The committee also deliberated on the inclusion of cold storage in the industrial sector and the provision of affordable electricity rates.
The matter was referred by the Chairman Senate.
Officials informed that the ECC approved the matter and forwarded it to the Cabinet for their approval to declare “cold storage” an industrial sector.
While briefing the panel on Pakistan’s Auto Policy, officials informed that 13 automobile companies are currently operating in the country. Initially, there were three companies, but as a result of the 2016-21 Auto Policy, eight new players entered the market.
These companies have installed production capacity of 500,000 units annually in more than 40 models with over 100 variants. They contribute four percent to GDP, pay Rs300 billion in taxes, and helped generate over two million jobs in the country.
The officials further informed that under the 2021-26 Auto Policy, the ministry has introduced WP-29 safety regulations for auto manufacturers. These safety standards have been adopted by all manufacturers except Suzuki for six variants. Suzuki has decided to discontinue three variants and redesign the remaining three to comply with WP-29 safety regulations.

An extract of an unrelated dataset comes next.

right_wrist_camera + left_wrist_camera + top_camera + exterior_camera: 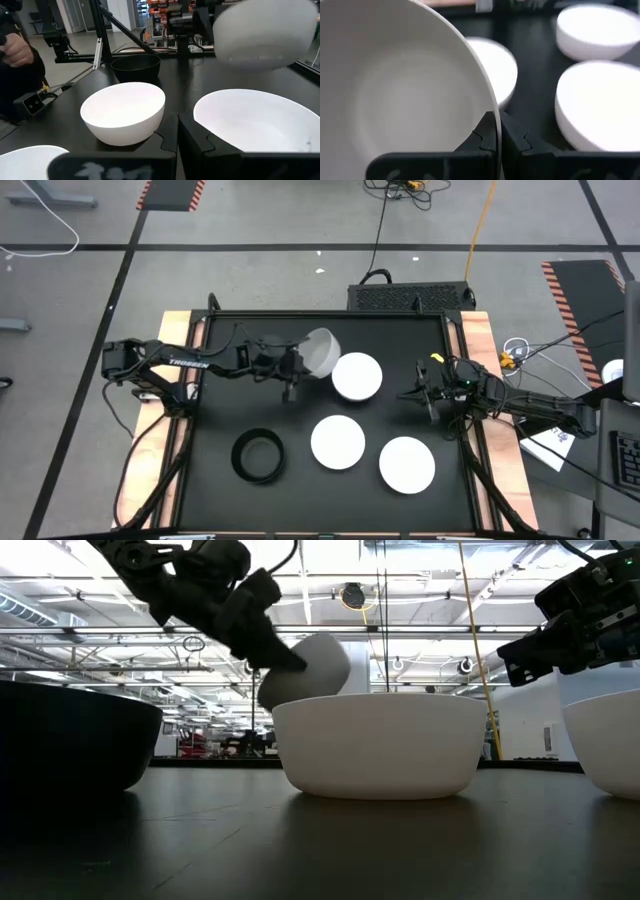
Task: Nest bowls inside each other
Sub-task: Stack the gray bowl on top of the top white bowl
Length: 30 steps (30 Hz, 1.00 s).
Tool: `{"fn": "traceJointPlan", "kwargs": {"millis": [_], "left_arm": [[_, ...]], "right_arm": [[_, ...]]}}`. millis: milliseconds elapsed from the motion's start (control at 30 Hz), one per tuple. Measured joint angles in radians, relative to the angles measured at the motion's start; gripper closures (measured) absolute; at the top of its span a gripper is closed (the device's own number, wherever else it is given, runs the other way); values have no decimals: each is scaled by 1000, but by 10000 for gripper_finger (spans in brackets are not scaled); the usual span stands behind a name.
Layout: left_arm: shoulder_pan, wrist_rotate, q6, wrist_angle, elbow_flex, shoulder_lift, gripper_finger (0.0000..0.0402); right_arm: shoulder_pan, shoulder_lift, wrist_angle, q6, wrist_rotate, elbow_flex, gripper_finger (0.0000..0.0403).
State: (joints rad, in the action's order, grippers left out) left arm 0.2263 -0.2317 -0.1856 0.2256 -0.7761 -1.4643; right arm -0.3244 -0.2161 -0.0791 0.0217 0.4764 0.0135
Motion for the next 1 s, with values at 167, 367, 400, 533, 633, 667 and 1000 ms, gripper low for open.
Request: {"fn": "traceJointPlan", "kwargs": {"millis": [167,367,400,533,633,667,1000], "left_arm": [[-3,-32,3,124,0,0,401],[-32,-32,-52,145,-1,81,401],[-39,-33,-55,135,-1,106,401],[-77,-17,-110,64,-2,221,401],[-105,15,-129,12,-2,293,401],[-113,27,-133,-2,-2,313,401],[-144,150,-129,-74,-2,415,401]], "right_arm": [[0,-1,0,-2,0,0,403],[0,-1,-3,-1,1,0,403],[0,-1,-4,-1,1,0,403],[0,-1,-7,3,1,0,403],[5,-1,-7,4,1,0,403],[11,-1,-7,4,1,0,403],[61,0,-18,4,0,0,403]]}}
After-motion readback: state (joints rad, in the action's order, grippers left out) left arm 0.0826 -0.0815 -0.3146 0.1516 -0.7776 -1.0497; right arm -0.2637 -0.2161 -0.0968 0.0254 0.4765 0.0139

Senator Saifullah Sarwar Khan Nyazee stated that no car manufacturer should be allowed to produce cars that do not follow WP-29 regulations, questioning who would be responsible for the lives lost in such vehicles. Officials from the Ministry of Industries and Production explained that the government has set an export target of seven percent for auto manufacturers for the year 2024-25.
However, companies have obtained a court stay order claiming they will not be able to meet the target. Senator Saleem Mandviwalla opined that cars majorly produced in Pakistan are not up to international standards and that it is impossible to find suitable export markets for these vehicles.
Senator Aon Abbas highlighted the issue of reimbursement by auto manufacturers to customers in case of delayed vehicle delivery beyond 60 days. He stated that eight major car manufacturers, including Honda Atlas Cars, Indus Motor, Pak Suzuki, Hyundai Nishat Motors, and Kia Lucky Motors, have paid around Rs5.32 billion in compensation to customers. Officials informed that the Competition Commission of Pakistan (CCP) is the concerned forum for checking malpractices by car manufacturers.
The chairman committee directed that a detailed bifurcation of the amounts paid, along with the models of cars and the extra days for which the amount has been paid, be provided to determine if the compensation justifies the delay. The committee also recommended that a universal mechanism be devised so that consumers and concerned departments can conduct real-time checks on car manufacturers.
Discussing the Electric Vehicle Policy of the country, officials stated that the government has introduced the EV policy to combat the climate crisis and diversify the automobile sector. The officials said that to promote the use of EVs in the country under the EV policy, there is a one percent customs duty on EV vehicle parts compared to 30 per cent on traditional vehicles.
The tariff for EV vehicles is also around 5-10 per cent compared to 25-30 per cent for traditional vehicles. These steps were taken to attract global EV manufacturers.
Senator Saleem Mandviwalla opined that there is a dire need to build EV-friendly infrastructure; otherwise, the EV sector will not sustain.
The committee, unanimously, decided to constitute a three-member Sub-Committee, under the convenership of Senator Saifullah Sarwar Khan Nyazee, to analyse the country’s EV policy.